HAA500¶

Modality: RGB video (web-sourced clips)
Primary Tasks: Atomic action recognition, fine-grained action classification
Scale: 10,000+ video clips, 500 atomic action classes
License: Research use only
Access: https://www.cse.ust.hk/haa/

Summary¶

HAA500 (Human Atomic Actions 500) is a video dataset containing 500 classes of atomic human actions with approximately 10,000 manually curated clips. Unlike datasets with composite or complex activities, HAA500 focuses on atomic actions — fundamental units of human movement that cannot be further decomposed (e.g., "raise left hand", "kick with right foot", "turn head left").
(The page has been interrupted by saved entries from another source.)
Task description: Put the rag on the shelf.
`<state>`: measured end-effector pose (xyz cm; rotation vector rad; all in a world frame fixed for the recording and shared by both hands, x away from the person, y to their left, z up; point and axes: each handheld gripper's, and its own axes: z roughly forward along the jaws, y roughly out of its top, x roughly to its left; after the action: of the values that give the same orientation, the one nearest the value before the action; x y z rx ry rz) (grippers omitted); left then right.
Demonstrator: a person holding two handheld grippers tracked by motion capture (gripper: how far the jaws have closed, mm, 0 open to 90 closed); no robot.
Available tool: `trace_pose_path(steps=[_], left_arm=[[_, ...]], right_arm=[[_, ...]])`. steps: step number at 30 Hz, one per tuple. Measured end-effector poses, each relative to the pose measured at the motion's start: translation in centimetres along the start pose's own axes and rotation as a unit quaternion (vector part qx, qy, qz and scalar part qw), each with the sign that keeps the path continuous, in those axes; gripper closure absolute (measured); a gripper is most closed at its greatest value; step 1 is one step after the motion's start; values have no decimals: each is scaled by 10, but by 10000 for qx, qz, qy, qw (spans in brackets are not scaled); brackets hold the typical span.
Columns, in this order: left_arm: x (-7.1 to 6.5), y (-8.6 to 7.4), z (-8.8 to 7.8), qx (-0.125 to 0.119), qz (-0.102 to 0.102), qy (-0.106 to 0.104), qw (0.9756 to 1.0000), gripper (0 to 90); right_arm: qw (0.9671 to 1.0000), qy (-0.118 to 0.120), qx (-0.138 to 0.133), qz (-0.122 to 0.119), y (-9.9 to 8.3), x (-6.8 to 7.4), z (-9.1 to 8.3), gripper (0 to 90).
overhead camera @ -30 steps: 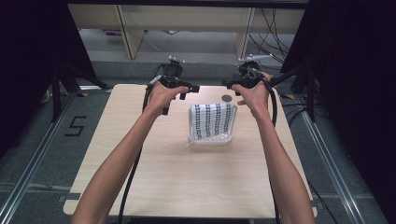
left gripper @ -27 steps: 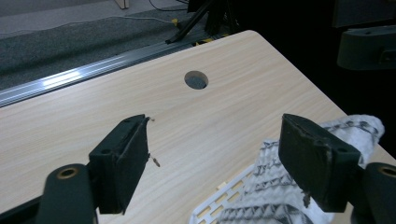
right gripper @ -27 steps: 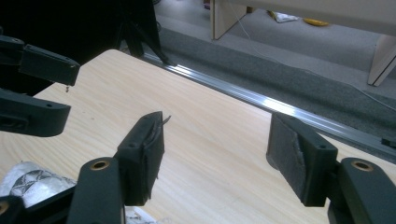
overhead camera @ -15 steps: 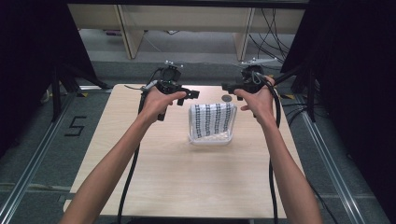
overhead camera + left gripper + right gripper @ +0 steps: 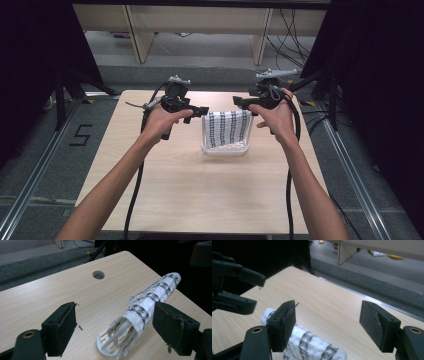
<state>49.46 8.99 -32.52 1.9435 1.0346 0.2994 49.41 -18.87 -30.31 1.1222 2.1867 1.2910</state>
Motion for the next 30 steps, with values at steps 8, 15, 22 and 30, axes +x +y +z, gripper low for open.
trace_pose_path(steps=[8, 15, 22, 30], left_arm=[[3, -11, -7, -98, -44, -37, 9999, 188], [-1, -21, -15, -183, -22, -169, 9997, 188], [-12, -32, -25, -251, 142, -182, 9994, 188], [-14, -47, -30, -259, 175, -274, 9991, 185]], right_arm=[[9999, 7, 26, -168, -6, 6, -6, 294], [9996, 153, -66, -234, -15, 15, -16, 283], [9994, 192, -85, -274, -28, 23, -26, 281], [9993, 261, -95, -240, -39, 28, -27, 280]])
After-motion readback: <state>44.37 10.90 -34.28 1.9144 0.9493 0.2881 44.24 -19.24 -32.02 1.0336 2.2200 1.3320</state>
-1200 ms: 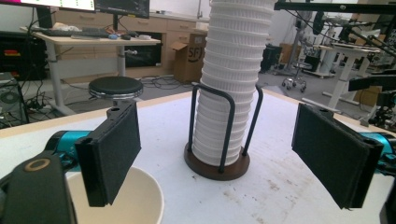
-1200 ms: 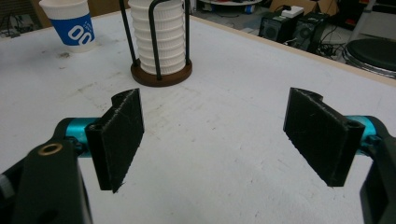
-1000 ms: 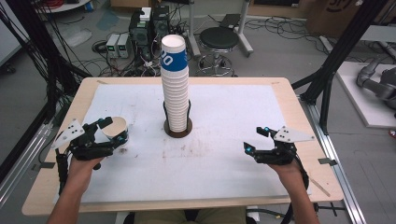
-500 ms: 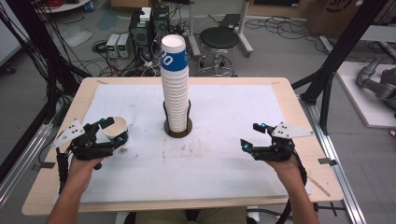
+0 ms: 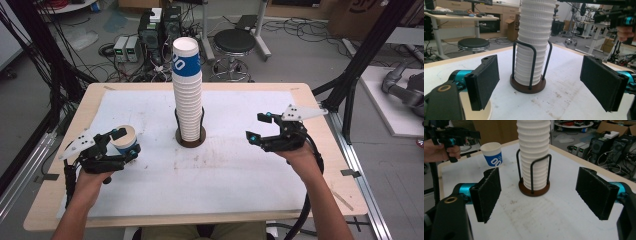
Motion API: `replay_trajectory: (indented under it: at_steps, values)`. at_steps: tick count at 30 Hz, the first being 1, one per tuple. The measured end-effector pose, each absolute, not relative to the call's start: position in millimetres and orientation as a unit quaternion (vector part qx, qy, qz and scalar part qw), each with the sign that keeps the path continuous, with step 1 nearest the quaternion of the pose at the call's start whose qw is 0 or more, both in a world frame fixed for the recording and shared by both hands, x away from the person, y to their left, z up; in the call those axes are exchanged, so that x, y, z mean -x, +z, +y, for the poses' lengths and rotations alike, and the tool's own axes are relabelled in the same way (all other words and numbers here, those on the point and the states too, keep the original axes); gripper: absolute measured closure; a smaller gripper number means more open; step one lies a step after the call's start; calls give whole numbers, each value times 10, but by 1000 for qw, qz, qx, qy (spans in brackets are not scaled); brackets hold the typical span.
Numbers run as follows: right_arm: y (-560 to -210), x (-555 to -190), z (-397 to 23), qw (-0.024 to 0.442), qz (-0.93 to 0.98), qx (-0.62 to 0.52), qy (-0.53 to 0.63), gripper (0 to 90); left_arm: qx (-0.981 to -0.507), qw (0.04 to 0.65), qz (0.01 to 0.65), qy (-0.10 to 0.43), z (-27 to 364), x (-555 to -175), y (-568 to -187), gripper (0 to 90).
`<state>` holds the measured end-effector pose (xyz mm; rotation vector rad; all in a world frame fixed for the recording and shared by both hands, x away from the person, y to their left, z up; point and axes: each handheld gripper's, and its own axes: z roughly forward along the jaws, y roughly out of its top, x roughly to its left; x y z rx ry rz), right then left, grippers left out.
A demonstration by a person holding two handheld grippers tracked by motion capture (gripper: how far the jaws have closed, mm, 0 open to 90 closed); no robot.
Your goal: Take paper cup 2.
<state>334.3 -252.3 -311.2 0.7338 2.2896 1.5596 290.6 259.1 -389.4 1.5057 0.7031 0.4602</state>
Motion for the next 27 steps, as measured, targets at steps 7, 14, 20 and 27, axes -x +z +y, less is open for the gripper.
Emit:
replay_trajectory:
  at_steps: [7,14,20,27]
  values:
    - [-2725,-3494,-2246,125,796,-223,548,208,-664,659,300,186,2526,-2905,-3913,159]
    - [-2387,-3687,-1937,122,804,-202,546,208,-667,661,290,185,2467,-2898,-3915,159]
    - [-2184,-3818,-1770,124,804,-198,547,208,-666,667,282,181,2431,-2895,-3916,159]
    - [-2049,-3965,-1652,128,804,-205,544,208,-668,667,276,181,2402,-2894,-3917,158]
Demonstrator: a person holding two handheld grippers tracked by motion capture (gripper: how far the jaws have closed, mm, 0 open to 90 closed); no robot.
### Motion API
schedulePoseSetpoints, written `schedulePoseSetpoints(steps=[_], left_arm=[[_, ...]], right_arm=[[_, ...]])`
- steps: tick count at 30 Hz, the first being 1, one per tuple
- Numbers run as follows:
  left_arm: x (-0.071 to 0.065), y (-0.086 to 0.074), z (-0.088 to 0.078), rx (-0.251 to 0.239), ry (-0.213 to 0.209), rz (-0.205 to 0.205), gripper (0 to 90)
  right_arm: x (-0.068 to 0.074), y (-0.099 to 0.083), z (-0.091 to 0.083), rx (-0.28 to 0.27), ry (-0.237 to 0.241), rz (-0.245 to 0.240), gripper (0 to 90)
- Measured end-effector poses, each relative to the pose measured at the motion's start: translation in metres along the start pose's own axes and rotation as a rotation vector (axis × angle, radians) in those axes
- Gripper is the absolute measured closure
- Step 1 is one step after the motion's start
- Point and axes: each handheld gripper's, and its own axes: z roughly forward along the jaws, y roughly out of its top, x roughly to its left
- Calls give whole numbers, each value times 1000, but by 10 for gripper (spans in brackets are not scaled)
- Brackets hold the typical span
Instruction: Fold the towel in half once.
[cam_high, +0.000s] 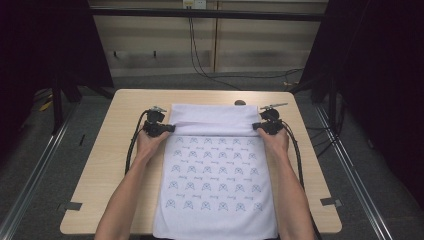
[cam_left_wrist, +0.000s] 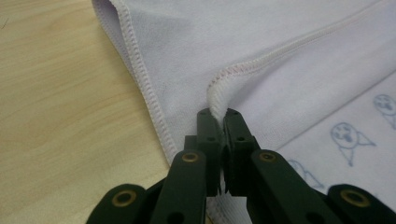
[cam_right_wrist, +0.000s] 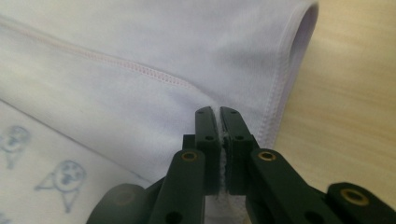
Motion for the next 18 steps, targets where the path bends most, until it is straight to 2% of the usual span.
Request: schedulePoseSetpoints(steps=[1,2,4,7,8,9,12,18], left_arm=[[-2,1,-6,-43,-16,-36,875],[-3,4,-11,-57,-35,-38,876],[-4,12,-28,-79,-54,-2,876],[-10,23,-58,-151,-113,10,876],[-16,29,-75,-171,-137,48,876],[-19,31,-84,-173,-149,76,875],[-28,32,-113,-226,-193,107,876],[-40,21,-150,-258,-250,162,875]], right_arm=[[-1,2,-4,-33,31,8,872],[-3,6,-12,-69,55,13,872],[-8,12,-27,-128,102,32,872],[-13,18,-53,-170,162,22,872],[-13,19,-62,-186,174,12,872],[-12,21,-76,-193,184,-21,872],[-6,22,-102,-240,222,-58,872],[11,16,-154,-290,305,-136,872]])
The fine-grained, atomic nature of the action vocabulary makes HAA500 particularly useful for studying action compositionality, few-shot action recognition, and building hierarchical action understanding systems. Each class contains roughly 20 clips, emphasizing diversity over quantity.

Reference Paper¶

Jihoon Chung, Cheng-hsin Wuu, Hsuan-ru Yang, Yu-Wing Tai, Chi-Keung Tang. "HAA500: Human-Centric Atomic Action Dataset with Curated Videos." ICCV, 2021. PDF

Benchmarks & Baselines¶

TSM - Top-1: ~48% — Chung et al., ICCV 2021.
SlowFast R50 - Top-1: ~52% — Chung et al., ICCV 2021.
Few-shot (5-way 5-shot): ~65% — reported with ProtoNet baseline.
Standard evaluation uses the official train/val/test splits; top-1 and top-5 accuracy are reported.

Tooling & Ecosystem¶

Official project page provides video URLs, annotations, and download scripts.
HAA500 GitHub contains data preparation and baseline code.
Compatible with standard video classification frameworks (MMAction2, PySlowFast, TimeSformer).

Known Challenges¶

500 classes with only ~20 clips each creates a challenging low-data regime per class.
Atomic action classes can be visually very similar (e.g., "raise left hand" vs "raise right hand"), requiring fine-grained spatial reasoning.
Web-sourced videos vary in quality, resolution, and background.
Class taxonomy is manually defined; some atomic actions may be debatable in their "atomic" status.
Small number of clips per class makes the dataset more suited for few-shot or transfer learning than standard large-scale training.

Cite¶

@inproceedings{chung2021haa500,
  title     = {HAA500: Human-Centric Atomic Action Dataset with Curated Videos},
  author    = {Chung, Jihoon and Wuu, Cheng-hsin and Yang, Hsuan-ru and Tai, Yu-Wing and Tang, Chi-Keung},
  booktitle = {IEEE International Conference on Computer Vision (ICCV)},
  year      = {2021}
}